5. Questions About The Future

Three emerging trends in religious organizations call for special comment. The first concern settlers in countries of large-scale immigration who seek to establish their own faith communities or congregations (see Warner and Wittner 1998). How far will these communities conform with prevailing forms of religious organization in their new setting? How far will their forms of organization come under pressure to meet the criteria laid down by stage agencies if they wish to deliver health, welfare, or educational services? And to what extent will their forms of organization influence longer established religious groups?

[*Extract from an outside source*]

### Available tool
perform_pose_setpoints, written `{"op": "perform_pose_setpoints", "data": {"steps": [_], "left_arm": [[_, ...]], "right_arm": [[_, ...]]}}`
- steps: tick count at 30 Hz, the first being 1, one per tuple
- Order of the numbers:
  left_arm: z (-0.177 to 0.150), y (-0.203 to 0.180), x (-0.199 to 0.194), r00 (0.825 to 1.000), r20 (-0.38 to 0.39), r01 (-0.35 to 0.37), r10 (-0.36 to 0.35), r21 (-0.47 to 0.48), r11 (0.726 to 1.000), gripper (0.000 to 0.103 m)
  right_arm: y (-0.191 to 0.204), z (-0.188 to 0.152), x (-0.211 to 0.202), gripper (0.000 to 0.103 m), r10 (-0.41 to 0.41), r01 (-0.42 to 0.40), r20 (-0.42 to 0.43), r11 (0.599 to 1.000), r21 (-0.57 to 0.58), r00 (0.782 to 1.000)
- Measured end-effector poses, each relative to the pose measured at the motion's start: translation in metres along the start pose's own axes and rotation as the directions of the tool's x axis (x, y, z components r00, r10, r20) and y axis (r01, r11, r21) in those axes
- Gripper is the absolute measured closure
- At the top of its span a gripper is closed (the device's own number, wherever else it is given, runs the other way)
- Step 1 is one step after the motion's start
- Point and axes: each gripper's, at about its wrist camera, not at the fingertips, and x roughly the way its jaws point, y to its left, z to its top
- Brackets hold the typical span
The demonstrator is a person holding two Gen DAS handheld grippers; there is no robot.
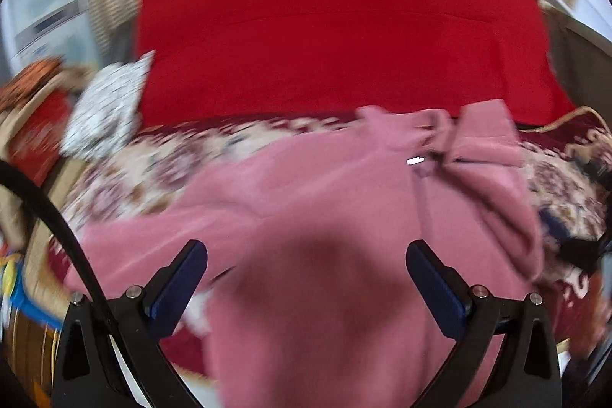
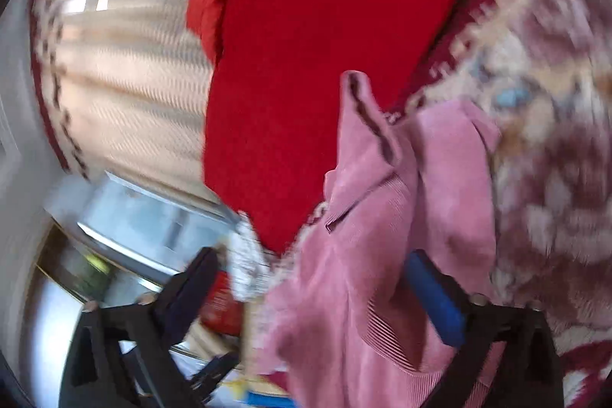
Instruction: Fold large clothes
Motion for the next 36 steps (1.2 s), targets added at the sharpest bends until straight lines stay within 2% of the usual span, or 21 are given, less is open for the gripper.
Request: {"op": "perform_pose_setpoints", "data": {"steps": [2, 3, 4, 5, 6, 7, 10, 12, 16, 17, 18, 19, 20, 21, 24, 26, 28, 30, 33, 34, 36], "left_arm": [[0.013, -0.020, 0.014, 0.999, -0.003, 0.053, -0.053, 0.040, 0.998, 0.000], [0.022, -0.033, 0.024, 0.997, -0.013, 0.077, -0.076, 0.066, 0.995, 0.000], [0.027, -0.042, 0.032, 0.995, -0.022, 0.098, -0.096, 0.088, 0.991, 0.000], [0.035, -0.056, 0.044, 0.992, -0.042, 0.124, -0.120, 0.118, 0.985, 0.001], [0.040, -0.063, 0.052, 0.990, -0.059, 0.134, -0.127, 0.136, 0.982, 0.003], [0.045, -0.071, 0.060, 0.988, -0.074, 0.145, -0.135, 0.154, 0.977, 0.005], [0.060, -0.098, 0.086, 0.974, -0.140, 0.205, -0.178, 0.205, 0.957, 0.006], [0.069, -0.112, 0.108, 0.961, -0.197, 0.232, -0.193, 0.198, 0.952, 0.006], [0.081, -0.125, 0.141, 0.914, -0.303, 0.316, -0.269, 0.120, 0.941, 0.007], [0.083, -0.127, 0.145, 0.901, -0.315, 0.342, -0.298, 0.091, 0.935, 0.010], [0.085, -0.129, 0.148, 0.886, -0.323, 0.370, -0.332, 0.061, 0.927, 0.027], [0.086, -0.131, 0.151, 0.865, -0.339, 0.403, -0.370, 0.031, 0.915, 0.052], [0.085, -0.133, 0.154, 0.839, -0.356, 0.438, -0.411, -0.004, 0.899, 0.065], [0.085, -0.133, 0.156, 0.824, -0.363, 0.455, -0.435, -0.034, 0.890, 0.078], [0.082, -0.128, 0.152, 0.836, -0.335, 0.442, -0.435, -0.060, 0.895, 0.088], [0.079, -0.115, 0.141, 0.839, -0.294, 0.450, -0.457, -0.097, 0.888, 0.094], [0.074, -0.098, 0.127, 0.842, -0.241, 0.463, -0.482, -0.136, 0.876, 0.095], [0.067, -0.078, 0.111, 0.859, -0.203, 0.443, -0.470, -0.165, 0.881, 0.095], [0.045, -0.034, 0.088, 0.870, -0.140, 0.434, -0.472, -0.237, 0.869, 0.095], [0.037, -0.023, 0.087, 0.878, -0.133, 0.420, -0.461, -0.248, 0.873, 0.095], [0.013, 0.003, 0.081, 0.880, -0.155, 0.398, -0.449, -0.275, 0.875, 0.092]], "right_arm": [[-0.028, -0.003, 0.007, 0.023, 0.048, -0.046, -0.015, 0.993, 0.109, 0.999], [-0.041, -0.006, 0.011, 0.032, 0.071, -0.065, -0.028, 0.985, 0.163, 0.997], [-0.054, -0.010, 0.016, 0.047, 0.075, -0.065, -0.040, 0.976, 0.208, 0.996], [-0.062, -0.012, 0.019, 0.057, 0.063, -0.051, -0.047, 0.973, 0.224, 0.997], [-0.069, -0.015, 0.025, 0.071, 0.040, -0.027, -0.050, 0.973, 0.228, 0.998], [-0.078, -0.016, 0.025, 0.078, 0.028, -0.014, -0.056, 0.972, 0.233, 0.998], [-0.091, -0.016, 0.027, 0.081, 0.055, -0.036, -0.066, 0.966, 0.258, 0.996], [-0.090, -0.017, 0.023, 0.081, 0.062, -0.042, -0.079, 0.971, 0.237, 0.995], [-0.090, -0.014, 0.022, 0.081, 0.080, -0.058, -0.098, 0.976, 0.211, 0.992], [-0.091, -0.013, 0.022, 0.081, 0.088, -0.065, -0.099, 0.974, 0.216, 0.991], [-0.093, -0.013, 0.023, 0.081, 0.098, -0.074, -0.100, 0.973, 0.220, 0.990], [-0.095, -0.013, 0.019, 0.081, 0.103, -0.079, -0.099, 0.972, 0.220, 0.990], [-0.097, -0.015, 0.018, 0.081, 0.105, -0.082, -0.099, 0.973, 0.216, 0.990], [-0.097, -0.015, 0.018, 0.081, 0.104, -0.082, -0.099, 0.975, 0.207, 0.990], [-0.094, -0.015, 0.017, 0.081, 0.099, -0.079, -0.099, 0.978, 0.191, 0.990], [-0.090, -0.014, 0.018, 0.081, 0.094, -0.075, -0.100, 0.981, 0.180, 0.991], [-0.086, -0.014, 0.020, 0.081, 0.084, -0.068, -0.102, 0.986, 0.154, 0.991], [-0.082, -0.013, 0.024, 0.081, 0.075, -0.062, -0.103, 0.990, 0.125, 0.992], [-0.079, -0.014, 0.024, 0.081, 0.037, -0.027, -0.108, 0.995, 0.092, 0.993], [-0.077, -0.014, 0.024, 0.078, 0.020, -0.011, -0.115, 0.997, 0.082, 0.993], [-0.073, -0.012, 0.024, 0.078, 0.005, 0.004, -0.121, 0.997, 0.073, 0.993]]}}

The second concerns the effect of new information technologies on the capacity of religious organizations to extend their influence to virtually all parts of the world. Will satellite broadcasting, video recordings, and the Internet increase competition between religious organizations? And will they cultivate a globally standardized form of these organizations?

The third emerging trend is for the appeal of ‘special purpose’ agencies to cut across the boundaries between Christian congregations and between denominations in the USA, thereby making ideological differences within religious organizations more challenging than the differences between these organizations (see Wuthnow 1988). Is there evidence of this kind of restructuring in other world religions? Does this repositioning of organizational ‘fault lines’ facilitate or hinder transnational religious developments?